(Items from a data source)
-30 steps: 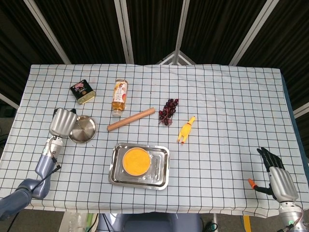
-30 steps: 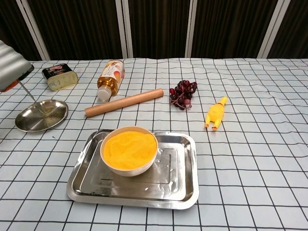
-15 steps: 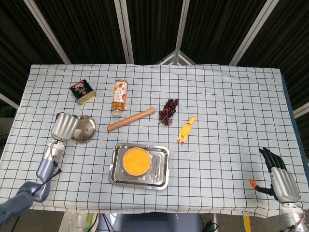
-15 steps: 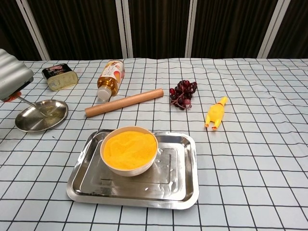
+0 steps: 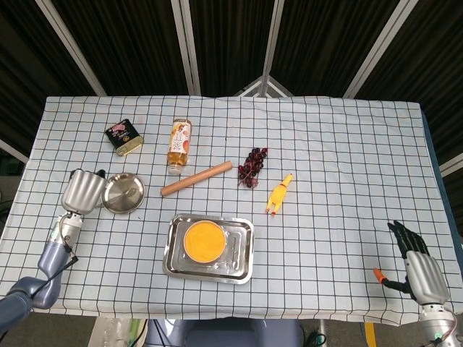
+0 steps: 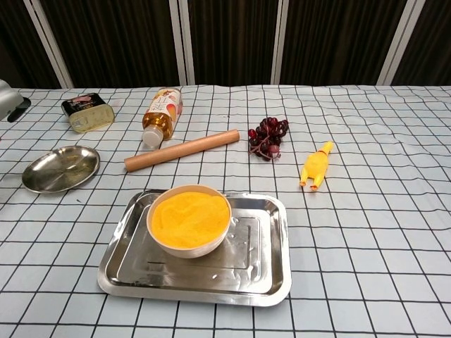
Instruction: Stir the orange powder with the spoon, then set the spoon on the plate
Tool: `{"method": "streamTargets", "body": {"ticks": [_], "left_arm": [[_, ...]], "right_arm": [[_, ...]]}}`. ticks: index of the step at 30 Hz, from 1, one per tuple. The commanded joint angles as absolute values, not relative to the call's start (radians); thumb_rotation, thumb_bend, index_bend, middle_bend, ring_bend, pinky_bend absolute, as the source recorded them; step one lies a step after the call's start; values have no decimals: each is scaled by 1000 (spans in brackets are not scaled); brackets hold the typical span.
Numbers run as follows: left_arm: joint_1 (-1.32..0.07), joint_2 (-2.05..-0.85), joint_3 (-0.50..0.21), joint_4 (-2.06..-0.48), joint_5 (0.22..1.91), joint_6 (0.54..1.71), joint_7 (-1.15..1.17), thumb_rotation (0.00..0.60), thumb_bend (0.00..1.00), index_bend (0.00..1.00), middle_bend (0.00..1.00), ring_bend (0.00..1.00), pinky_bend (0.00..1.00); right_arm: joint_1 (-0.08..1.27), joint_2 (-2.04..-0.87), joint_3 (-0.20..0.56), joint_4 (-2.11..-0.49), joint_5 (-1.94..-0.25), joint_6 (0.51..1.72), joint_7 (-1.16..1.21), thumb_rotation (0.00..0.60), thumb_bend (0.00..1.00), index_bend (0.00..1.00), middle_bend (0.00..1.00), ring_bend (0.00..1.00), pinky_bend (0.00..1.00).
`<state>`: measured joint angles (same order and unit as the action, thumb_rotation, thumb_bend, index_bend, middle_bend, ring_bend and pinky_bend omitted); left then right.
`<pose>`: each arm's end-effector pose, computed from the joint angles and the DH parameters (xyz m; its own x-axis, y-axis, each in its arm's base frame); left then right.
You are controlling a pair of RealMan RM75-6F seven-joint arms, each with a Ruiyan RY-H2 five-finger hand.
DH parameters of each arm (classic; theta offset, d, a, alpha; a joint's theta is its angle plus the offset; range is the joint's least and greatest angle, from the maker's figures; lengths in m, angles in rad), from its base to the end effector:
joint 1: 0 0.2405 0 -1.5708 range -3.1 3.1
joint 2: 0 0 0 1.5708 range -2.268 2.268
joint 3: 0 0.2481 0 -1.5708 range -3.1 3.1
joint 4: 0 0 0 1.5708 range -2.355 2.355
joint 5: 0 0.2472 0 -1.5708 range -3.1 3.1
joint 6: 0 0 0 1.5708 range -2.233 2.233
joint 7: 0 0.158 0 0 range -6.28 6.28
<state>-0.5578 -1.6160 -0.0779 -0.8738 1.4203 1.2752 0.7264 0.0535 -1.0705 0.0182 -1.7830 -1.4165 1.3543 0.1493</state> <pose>-0.2894 0.3755 0.0222 0.9481 -0.2350 0.2140 0.1898 -0.1216 -0.9743 -0.3101 -0.1744 0.0992 0.1127 -0.1647 0.9799 -0.9831 0.1248 0.1341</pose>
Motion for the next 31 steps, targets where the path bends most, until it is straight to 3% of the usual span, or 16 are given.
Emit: {"method": "streamTargets", "body": {"ticks": [1, 12, 14, 16, 19, 21, 24, 25, 27, 31], "left_arm": [[-550, -1599, -86, -904, 1414, 1283, 732, 600, 203, 492, 1000, 1000, 1000], [-484, -1497, -87, -1070, 1424, 1373, 681, 600, 167, 475, 992, 999, 1000], [-447, -1459, -84, -1153, 1421, 1411, 648, 600, 167, 439, 924, 964, 997], [-400, -1412, -72, -1256, 1421, 1459, 620, 600, 165, 376, 781, 869, 954], [-332, -1343, -43, -1400, 1437, 1527, 572, 600, 146, 246, 499, 662, 752], [-274, -1293, -9, -1495, 1467, 1592, 518, 600, 63, 105, 253, 451, 542], [-197, -1239, 45, -1579, 1507, 1662, 448, 600, 0, 3, 29, 160, 314], [-176, -1224, 64, -1598, 1516, 1672, 426, 600, 0, 0, 1, 76, 225], [-147, -1201, 93, -1626, 1527, 1678, 381, 600, 0, 0, 0, 10, 124], [-110, -1169, 128, -1645, 1550, 1677, 280, 600, 0, 0, 0, 0, 99]], "right_arm": [[53, -1069, 19, -1785, -1415, 1355, 151, 600, 317, 0, 0, 0, 0], [52, -1065, 18, -1783, -1412, 1351, 152, 600, 317, 0, 0, 0, 0], [53, -1063, 14, -1783, -1411, 1344, 147, 600, 317, 0, 0, 0, 0], [57, -1055, 8, -1786, -1409, 1327, 146, 600, 317, 0, 0, 0, 0], [61, -1049, 5, -1787, -1410, 1317, 137, 600, 317, 0, 0, 0, 0], [62, -1049, 3, -1785, -1417, 1319, 126, 600, 317, 0, 0, 0, 0], [61, -1057, 3, -1769, -1443, 1340, 100, 600, 316, 0, 0, 0, 0], [60, -1061, 3, -1762, -1452, 1349, 92, 600, 317, 0, 0, 0, 0], [58, -1070, 5, -1749, -1467, 1368, 72, 600, 317, 0, 0, 0, 0], [53, -1086, 7, -1722, -1491, 1398, 41, 600, 317, 0, 0, 0, 0]]}}
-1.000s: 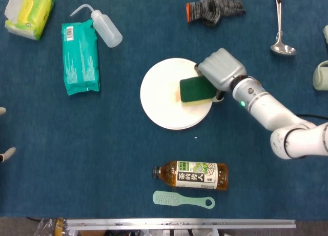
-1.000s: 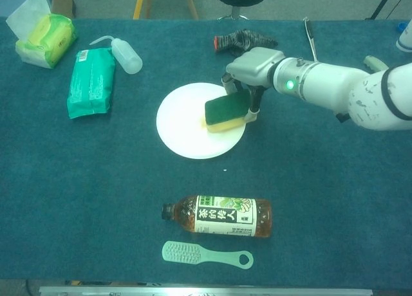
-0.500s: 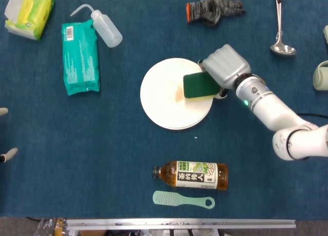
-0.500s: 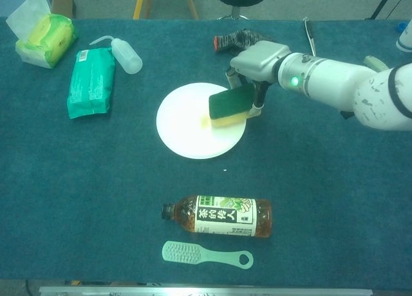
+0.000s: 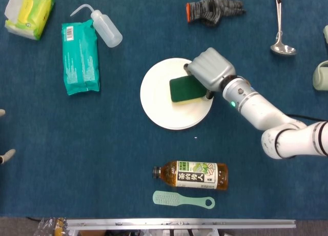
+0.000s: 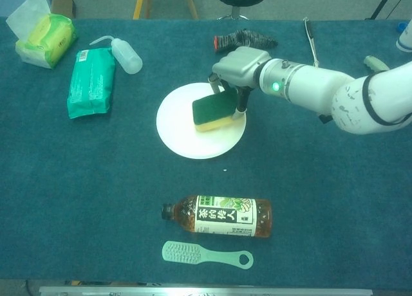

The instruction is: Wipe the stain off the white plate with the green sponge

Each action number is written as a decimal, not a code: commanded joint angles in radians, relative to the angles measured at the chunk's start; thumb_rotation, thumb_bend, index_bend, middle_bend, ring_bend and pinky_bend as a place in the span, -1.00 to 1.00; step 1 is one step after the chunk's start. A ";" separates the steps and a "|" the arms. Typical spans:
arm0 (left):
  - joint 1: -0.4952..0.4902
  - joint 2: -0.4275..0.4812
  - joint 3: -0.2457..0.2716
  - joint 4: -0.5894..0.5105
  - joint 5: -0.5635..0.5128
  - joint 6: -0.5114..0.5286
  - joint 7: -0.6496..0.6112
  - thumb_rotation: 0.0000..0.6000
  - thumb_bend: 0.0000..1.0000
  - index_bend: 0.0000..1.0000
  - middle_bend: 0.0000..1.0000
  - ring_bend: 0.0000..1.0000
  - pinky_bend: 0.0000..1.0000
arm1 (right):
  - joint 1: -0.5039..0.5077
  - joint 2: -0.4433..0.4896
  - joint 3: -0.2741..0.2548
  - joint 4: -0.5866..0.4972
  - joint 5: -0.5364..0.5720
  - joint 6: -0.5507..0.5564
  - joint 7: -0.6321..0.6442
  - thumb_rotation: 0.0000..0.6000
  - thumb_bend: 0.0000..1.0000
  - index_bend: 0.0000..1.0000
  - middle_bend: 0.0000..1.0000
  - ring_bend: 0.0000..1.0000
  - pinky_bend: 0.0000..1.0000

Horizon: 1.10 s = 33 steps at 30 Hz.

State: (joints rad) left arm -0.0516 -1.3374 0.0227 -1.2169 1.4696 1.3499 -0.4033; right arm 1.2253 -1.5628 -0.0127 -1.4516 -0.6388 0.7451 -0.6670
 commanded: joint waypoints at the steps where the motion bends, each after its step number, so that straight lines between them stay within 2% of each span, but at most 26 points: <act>1: 0.000 0.000 0.000 0.000 0.000 -0.001 0.000 1.00 -0.79 -0.53 -0.94 -0.89 -0.48 | 0.000 -0.007 -0.002 0.008 -0.002 -0.007 0.000 1.00 -0.73 -0.03 0.09 -0.03 -0.14; 7: 0.002 -0.003 0.000 0.004 -0.002 -0.004 -0.006 1.00 -0.79 -0.53 -0.94 -0.89 -0.48 | 0.000 0.001 -0.009 -0.001 0.004 0.002 -0.013 1.00 -0.73 -0.03 0.09 -0.03 -0.14; 21: -0.005 -0.005 -0.002 -0.005 0.004 -0.007 0.001 1.00 -0.79 -0.53 -0.94 -0.89 -0.48 | -0.007 0.085 -0.045 -0.127 0.067 0.097 -0.101 1.00 -0.73 -0.02 0.09 -0.03 -0.14; 26: -0.007 -0.004 -0.003 -0.015 0.003 -0.008 0.011 1.00 -0.79 -0.53 -0.94 -0.89 -0.48 | -0.012 0.094 -0.033 -0.140 0.061 0.110 -0.097 1.00 -0.73 -0.02 0.09 -0.03 -0.14; 33: -0.003 -0.003 -0.002 -0.013 -0.002 -0.009 0.007 1.00 -0.79 -0.53 -0.94 -0.89 -0.48 | -0.016 0.065 -0.003 -0.098 0.015 0.078 -0.058 1.00 -0.73 -0.02 0.10 -0.03 -0.14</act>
State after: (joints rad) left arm -0.0549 -1.3398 0.0204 -1.2313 1.4683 1.3419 -0.3949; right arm 1.2101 -1.4910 -0.0198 -1.5572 -0.6168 0.8298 -0.7306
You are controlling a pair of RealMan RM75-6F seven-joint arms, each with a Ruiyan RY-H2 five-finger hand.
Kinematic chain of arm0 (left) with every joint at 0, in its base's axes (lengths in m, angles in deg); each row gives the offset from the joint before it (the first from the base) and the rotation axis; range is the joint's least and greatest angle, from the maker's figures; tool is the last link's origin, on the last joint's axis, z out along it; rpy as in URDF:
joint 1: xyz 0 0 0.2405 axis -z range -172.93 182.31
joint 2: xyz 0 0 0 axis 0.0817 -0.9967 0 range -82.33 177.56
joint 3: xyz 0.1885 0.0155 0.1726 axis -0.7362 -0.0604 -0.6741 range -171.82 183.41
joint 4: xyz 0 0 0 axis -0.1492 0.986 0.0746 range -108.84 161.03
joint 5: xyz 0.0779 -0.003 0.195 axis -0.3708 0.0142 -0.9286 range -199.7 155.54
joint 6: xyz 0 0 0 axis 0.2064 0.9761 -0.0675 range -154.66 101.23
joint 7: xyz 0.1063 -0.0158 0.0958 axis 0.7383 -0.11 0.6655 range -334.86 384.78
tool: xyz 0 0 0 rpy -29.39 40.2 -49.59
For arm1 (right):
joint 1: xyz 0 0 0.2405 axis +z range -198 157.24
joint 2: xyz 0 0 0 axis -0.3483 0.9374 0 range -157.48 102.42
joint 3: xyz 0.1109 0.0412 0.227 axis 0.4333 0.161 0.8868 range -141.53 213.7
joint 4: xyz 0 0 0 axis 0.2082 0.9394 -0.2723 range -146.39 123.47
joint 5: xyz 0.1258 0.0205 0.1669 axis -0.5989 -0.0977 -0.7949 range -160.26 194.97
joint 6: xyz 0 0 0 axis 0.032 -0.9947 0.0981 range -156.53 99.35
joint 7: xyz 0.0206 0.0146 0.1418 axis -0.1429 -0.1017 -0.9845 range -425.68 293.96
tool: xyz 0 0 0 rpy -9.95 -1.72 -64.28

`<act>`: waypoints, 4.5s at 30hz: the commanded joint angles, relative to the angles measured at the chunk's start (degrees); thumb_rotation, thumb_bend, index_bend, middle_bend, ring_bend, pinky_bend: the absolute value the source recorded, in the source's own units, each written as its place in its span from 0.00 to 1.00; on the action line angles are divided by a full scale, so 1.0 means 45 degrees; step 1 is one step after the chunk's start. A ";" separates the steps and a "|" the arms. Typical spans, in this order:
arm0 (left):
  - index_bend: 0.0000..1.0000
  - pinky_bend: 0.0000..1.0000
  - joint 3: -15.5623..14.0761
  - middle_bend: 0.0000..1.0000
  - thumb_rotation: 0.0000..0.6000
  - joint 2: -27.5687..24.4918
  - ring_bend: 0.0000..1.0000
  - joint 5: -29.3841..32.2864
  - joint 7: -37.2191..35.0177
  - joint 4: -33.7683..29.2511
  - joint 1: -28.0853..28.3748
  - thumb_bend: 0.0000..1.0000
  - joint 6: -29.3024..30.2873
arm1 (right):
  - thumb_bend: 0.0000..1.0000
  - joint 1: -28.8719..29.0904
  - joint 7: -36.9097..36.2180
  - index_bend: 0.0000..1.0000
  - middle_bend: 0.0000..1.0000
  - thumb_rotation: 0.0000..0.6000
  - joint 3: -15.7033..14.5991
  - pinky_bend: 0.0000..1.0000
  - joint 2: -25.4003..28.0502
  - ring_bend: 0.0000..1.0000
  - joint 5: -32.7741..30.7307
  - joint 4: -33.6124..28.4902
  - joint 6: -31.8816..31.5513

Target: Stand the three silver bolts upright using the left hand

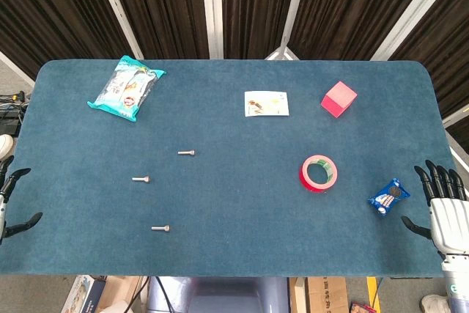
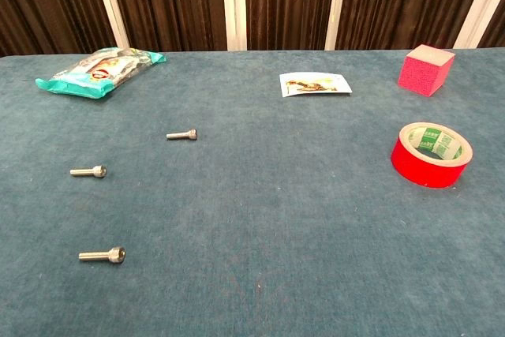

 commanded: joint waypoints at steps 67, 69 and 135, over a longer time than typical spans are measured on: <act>0.38 0.00 -0.0787 0.00 1.00 0.3299 0.00 0.3391 0.8312 -0.3771 0.3275 0.37 -0.4282 | 0.00 0.0101 0.0184 0.11 0.03 1.00 -0.0133 0.00 -0.0070 0.00 -0.0396 -0.0223 0.0671; 0.38 0.00 -0.0834 0.00 1.00 0.3578 0.00 0.3473 0.8530 -0.3666 0.3330 0.37 -0.4198 | 0.00 0.0117 0.0183 0.11 0.03 1.00 -0.0129 0.00 -0.0079 0.00 -0.0419 -0.0202 0.0708; 0.55 0.00 -0.1562 0.00 1.00 0.6943 0.00 0.3799 0.8736 -0.0444 0.3841 0.53 -0.3761 | 0.00 0.0106 -0.0277 0.11 0.03 1.00 0.0090 0.00 -0.0023 0.00 -0.0786 -0.0143 0.0726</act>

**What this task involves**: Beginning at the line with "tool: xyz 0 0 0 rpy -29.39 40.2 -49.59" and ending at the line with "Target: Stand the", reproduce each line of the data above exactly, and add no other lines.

**Exercise solution**:
tool: xyz 0 0 0 rpy -29.39 40.2 -49.59
For arm1 (right):
joint 1: xyz 0 0 0.2405 axis +z range -198 157.24
joint 2: xyz 0 0 0 axis -0.3483 0.9374 0 range -157.48 102.42
joint 3: xyz 0.1109 0.0412 0.227 axis 0.4333 0.161 0.8868 range -141.53 213.7
joint 4: xyz 0 0 0 axis 0.2082 0.9394 -0.2723 range -146.39 123.47
joint 5: xyz 0.1258 0.0205 0.1669 axis -0.5989 -0.0977 -0.7949 range -160.26 194.97
joint 6: xyz 0 0 0 axis 0.032 -0.9947 0.0981 range -156.53 99.35
joint 7: xyz 0.0206 0.0146 0.1418 axis -0.1429 -0.1017 -0.9845 range -425.68 293.96
tool: xyz 0 0 0 rpy -9.95 -1.72 -64.28

`<act>`: waypoints, 4.5s at 30hz: the commanded joint angles, relative to the angles measured at the chunk's start (degrees); thumb_rotation, thumb_bend, index_bend, middle_bend, ring_bend, pinky_bend: the absolute value the source recorded, in the source's own units, each written as its place in its span from 0.00 to 1.00; on the action line angles are divided by a full scale, so 1.0 means 45 degrees; step 1 is one step after the chunk's start. A ";" separates the steps and a "|" the arms. Typical spans, in this order:
arm0 (left):
  - index_bend: 0.0000..1.0000
  - pinky_bend: 0.0000..1.0000
  - joint 3: -15.5623..14.0761
  - middle_bend: 0.0000..1.0000
  - thumb_rotation: 0.0000..0.6000
  - joint 2: -27.5687..24.4918
  - ring_bend: 0.0000..1.0000
  - joint 5: -29.3841..32.2864
  - joint 7: -37.2191..35.0177
  - joint 4: -33.7683..29.2511
  - joint 1: -28.0853..28.3748
  - thumb_bend: 0.0000..1.0000
  - joint 6: -29.3024..30.2873
arm1 (right):
  - thumb_bend: 0.0000..1.0000
  - joint 1: -28.8719..29.0904
  - joint 7: -36.9097..36.2180
  - index_bend: 0.0000..1.0000
  - middle_bend: 0.0000..1.0000
  - thumb_rotation: 0.0000..0.6000
  - joint 3: -15.7033..14.5991
  - pinky_bend: 0.0000..1.0000
  - joint 2: -25.4003..28.0502
  - ring_bend: 0.0000..1.0000
  - joint 5: -32.7741..30.7307
  - joint 4: -33.6124..28.4902
  - joint 6: -31.8816..31.5513

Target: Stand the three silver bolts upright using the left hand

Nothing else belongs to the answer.